Canine Transmissible Venereal Tumor


Transmissible Venereal Tumor (TVT) is similar to cancer and this occurs in both the sexes of a dog but most commonly in Female dogs. TVT also known as Infectious Sarcoma, Venereal granuloma or Stickers tumor commonly occurs in sexually active and mature adult dogs usually of 1-5 years of age.

Tumor/ Cancer is an uncontrolled division of cells that grow into a solid mass with a high amount of blood supply. In this case of TVT, the tumour mass is generally located at the vagina in bitches and at the penile region in the case of male dogs. It is a Neoplastic disease which usually arises from the dysregulated growth of cells called histiocytes i.e. skin histiocytes. TVT Cells grow in an uncontrolled way into a hard mass. This mass can be felt as similar to a cauliflower growth.
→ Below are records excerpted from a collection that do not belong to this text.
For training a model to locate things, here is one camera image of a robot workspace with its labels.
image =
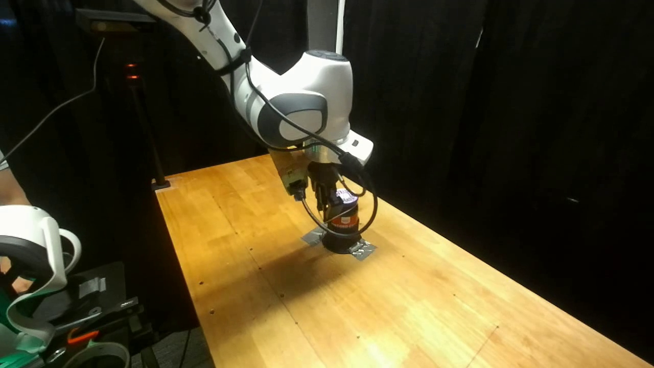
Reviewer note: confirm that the grey tape strip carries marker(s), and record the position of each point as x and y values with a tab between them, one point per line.
92	286

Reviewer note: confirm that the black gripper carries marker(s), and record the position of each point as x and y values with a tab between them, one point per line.
323	175

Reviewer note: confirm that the white rounded device black band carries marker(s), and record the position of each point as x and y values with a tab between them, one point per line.
34	227

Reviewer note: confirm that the yellow-green wrist camera mount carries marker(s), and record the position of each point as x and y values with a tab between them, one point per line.
292	171

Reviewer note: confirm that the wide black curtain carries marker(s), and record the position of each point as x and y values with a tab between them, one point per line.
518	136

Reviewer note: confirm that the black equipment cart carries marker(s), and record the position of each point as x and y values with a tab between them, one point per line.
136	320

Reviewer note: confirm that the narrow black curtain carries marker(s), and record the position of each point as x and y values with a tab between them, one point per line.
197	114

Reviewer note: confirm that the white vertical pole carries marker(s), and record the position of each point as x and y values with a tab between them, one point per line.
341	27

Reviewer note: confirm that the black camera tripod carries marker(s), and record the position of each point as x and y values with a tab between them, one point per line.
143	129
This growth gradually expands in size.

This blog post will provide an overview of TVT, including its symptoms, causes, signs to observe, prevention, and treatment options.
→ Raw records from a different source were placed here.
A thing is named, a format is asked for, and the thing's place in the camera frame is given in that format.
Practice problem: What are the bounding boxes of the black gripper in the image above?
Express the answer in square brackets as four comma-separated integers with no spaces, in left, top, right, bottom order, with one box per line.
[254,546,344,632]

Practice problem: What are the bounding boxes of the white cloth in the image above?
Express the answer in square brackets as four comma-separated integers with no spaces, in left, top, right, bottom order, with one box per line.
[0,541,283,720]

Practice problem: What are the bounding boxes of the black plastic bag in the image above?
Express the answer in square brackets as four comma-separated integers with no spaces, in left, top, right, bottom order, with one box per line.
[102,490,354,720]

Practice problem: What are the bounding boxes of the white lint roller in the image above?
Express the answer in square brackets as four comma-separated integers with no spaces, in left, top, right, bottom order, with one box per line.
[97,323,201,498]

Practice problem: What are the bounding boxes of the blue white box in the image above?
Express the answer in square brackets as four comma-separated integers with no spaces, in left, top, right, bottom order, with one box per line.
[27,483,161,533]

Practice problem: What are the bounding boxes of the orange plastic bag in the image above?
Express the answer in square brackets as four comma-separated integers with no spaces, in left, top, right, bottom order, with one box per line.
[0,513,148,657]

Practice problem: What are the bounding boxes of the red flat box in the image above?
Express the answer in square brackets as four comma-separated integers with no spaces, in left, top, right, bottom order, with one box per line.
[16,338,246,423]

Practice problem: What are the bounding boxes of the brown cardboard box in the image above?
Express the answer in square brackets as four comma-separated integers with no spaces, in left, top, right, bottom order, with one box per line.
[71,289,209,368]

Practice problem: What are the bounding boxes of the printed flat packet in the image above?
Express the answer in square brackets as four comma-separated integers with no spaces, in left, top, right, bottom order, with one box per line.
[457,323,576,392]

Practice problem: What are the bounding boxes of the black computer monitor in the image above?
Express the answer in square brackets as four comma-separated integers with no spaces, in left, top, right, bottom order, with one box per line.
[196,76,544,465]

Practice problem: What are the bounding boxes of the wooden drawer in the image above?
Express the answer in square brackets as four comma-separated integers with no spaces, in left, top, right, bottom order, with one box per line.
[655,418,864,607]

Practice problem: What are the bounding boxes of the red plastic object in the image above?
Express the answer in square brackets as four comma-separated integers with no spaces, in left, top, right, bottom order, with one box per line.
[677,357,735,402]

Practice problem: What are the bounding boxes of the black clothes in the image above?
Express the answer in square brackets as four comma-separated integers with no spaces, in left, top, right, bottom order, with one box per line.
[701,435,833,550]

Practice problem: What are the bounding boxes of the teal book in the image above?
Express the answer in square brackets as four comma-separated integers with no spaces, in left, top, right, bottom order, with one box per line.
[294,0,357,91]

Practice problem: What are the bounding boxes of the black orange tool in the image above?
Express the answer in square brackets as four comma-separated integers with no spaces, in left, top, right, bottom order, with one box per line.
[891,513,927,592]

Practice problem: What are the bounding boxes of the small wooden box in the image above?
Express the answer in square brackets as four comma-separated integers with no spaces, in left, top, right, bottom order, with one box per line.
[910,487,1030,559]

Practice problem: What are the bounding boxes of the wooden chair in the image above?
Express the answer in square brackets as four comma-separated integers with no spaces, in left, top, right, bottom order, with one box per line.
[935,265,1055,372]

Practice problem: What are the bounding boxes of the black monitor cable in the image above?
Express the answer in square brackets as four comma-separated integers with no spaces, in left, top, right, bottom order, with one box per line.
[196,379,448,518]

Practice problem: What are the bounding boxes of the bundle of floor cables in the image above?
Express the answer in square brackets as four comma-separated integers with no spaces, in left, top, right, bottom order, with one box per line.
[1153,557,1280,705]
Canine Transmissible Venereal Tumor

Symptoms of TVT

  • Deformation of external genitalia due to the growth of solid, cauliflower-like structures ranging from 5 mm to 10 cm wide.
  • Haemorrhagic discharges due to the heavy blood supply to the tumour. This has to be differentiated from the normal proestrus bleeding.
  • Blood spotting is seen wherever the dog sits and stands due to bleeding, discharge, swelling, or ulceration in the affected areas.
  • Difficulty in Urination and Defecation.
Deformation of external genitalia in TVT female dog
Deformation of external genitalia in TVT female dog

Why does TVT occur?

The TVT tumour cells which are primarily present in the lining of the skin of either sex get transplanted or transferred to the other during coitus i.e. When a male dog has TVT, on crossing with a female transfers the TVT cells onto the lining of the vagina. These cells grow in an uncontrolled way into a hard mass. This mass can be felt as similar to a cauliflower growth. This growth gradually expands in size.
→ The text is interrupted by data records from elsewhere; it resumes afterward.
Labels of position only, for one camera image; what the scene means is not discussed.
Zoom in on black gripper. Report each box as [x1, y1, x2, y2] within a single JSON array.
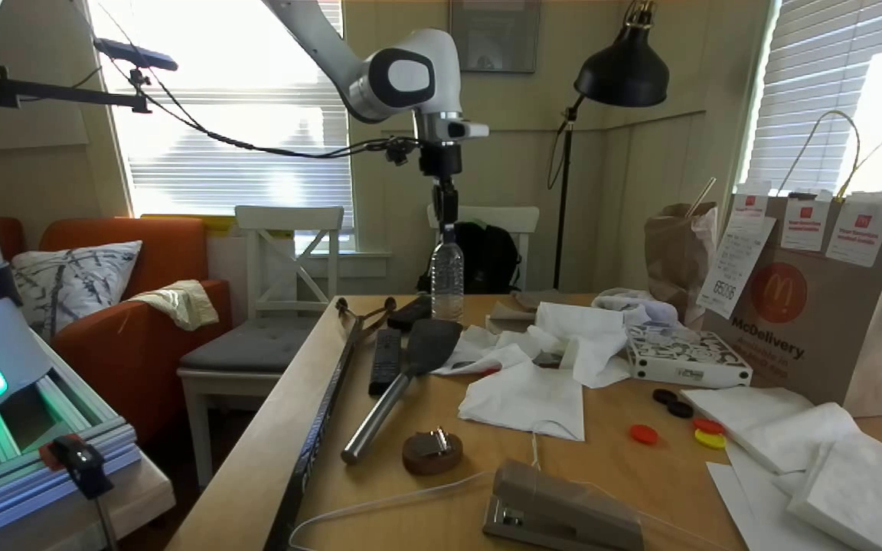
[[416, 136, 467, 234]]

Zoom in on clear plastic bottle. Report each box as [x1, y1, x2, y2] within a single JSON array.
[[428, 224, 467, 325]]

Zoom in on orange bottle cap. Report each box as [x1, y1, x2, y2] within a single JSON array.
[[624, 421, 664, 451]]

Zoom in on red bottle cap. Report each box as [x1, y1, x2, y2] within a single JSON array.
[[688, 412, 729, 437]]

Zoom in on yellow bottle cap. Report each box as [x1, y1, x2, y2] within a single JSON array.
[[692, 428, 733, 454]]

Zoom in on black backpack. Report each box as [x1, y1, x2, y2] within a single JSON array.
[[416, 221, 525, 296]]

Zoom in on crumpled white napkins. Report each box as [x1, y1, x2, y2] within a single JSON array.
[[428, 300, 650, 390]]

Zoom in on flat white napkin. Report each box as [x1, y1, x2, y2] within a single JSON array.
[[457, 358, 588, 444]]

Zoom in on long black tripod pole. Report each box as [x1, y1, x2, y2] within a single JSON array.
[[265, 292, 399, 551]]

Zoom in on black desk lamp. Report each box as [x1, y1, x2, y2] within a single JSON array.
[[546, 0, 672, 292]]

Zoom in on small brown paper bag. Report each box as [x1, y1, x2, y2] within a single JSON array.
[[644, 198, 723, 325]]

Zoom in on white chair grey cushion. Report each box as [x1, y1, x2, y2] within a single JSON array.
[[175, 204, 347, 487]]

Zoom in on brown round kalimba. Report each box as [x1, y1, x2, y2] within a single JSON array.
[[400, 426, 467, 476]]

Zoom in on white printed cardboard box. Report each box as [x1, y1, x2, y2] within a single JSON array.
[[623, 317, 758, 390]]

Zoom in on beige cloth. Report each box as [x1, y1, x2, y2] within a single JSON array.
[[132, 274, 225, 332]]

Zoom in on long white receipt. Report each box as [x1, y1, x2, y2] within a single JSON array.
[[698, 209, 777, 322]]

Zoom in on grey rectangular box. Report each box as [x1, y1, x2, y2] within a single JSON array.
[[480, 458, 650, 551]]

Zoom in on blue microphone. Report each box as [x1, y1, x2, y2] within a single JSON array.
[[92, 36, 180, 74]]

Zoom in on orange sofa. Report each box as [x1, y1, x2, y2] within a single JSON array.
[[0, 212, 237, 441]]

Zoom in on white window blind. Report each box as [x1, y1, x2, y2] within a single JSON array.
[[741, 0, 882, 209]]

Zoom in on white patterned pillow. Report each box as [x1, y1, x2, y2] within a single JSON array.
[[8, 237, 145, 338]]

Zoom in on large brown McDonald's bag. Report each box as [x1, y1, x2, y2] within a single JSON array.
[[698, 106, 882, 421]]

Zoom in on white folded napkin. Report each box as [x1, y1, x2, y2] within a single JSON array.
[[681, 382, 873, 476]]

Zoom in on black clamp orange knob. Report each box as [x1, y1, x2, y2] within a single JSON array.
[[41, 432, 116, 502]]

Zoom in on thick white napkin stack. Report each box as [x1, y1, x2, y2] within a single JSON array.
[[788, 432, 882, 551]]

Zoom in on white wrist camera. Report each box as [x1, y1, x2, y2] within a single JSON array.
[[421, 106, 493, 147]]

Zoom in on black spatula silver handle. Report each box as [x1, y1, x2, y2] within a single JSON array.
[[340, 315, 467, 469]]

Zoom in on thin black cable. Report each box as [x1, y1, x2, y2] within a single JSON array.
[[132, 71, 423, 164]]

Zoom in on dark wall picture frame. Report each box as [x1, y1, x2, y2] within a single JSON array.
[[445, 0, 546, 76]]

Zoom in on thin white cable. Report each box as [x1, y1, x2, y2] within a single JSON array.
[[285, 432, 546, 551]]
TVT tumour on the skin, nasal and oral cavities
TVT tumour on the skin, nasal and oral cavities

Transmissible Venereal Tumor (TVT) can also be transmitted by licking and sniffing the affected areas of TVT-positive dogs. In this case, the tumour may occur on the skin, nasal, oral cavities and anal mucosa. Street dogs have a high possibility of TVT occurrence, so unwanted crossings with them should be avoided.

TVT is not caused by a virus or bacteria, but rather by the transfer of malignant cells from one dog to another.


TVT cells get transplanted to the other dogs most commonly through coitus or by other routes like sniffing or licking of the affected areas. The tumour growth reappears after 15-60 days of transplant. Hence, TVT occurs by unwanted mating mostly by street dogs and uncontrolled breeding.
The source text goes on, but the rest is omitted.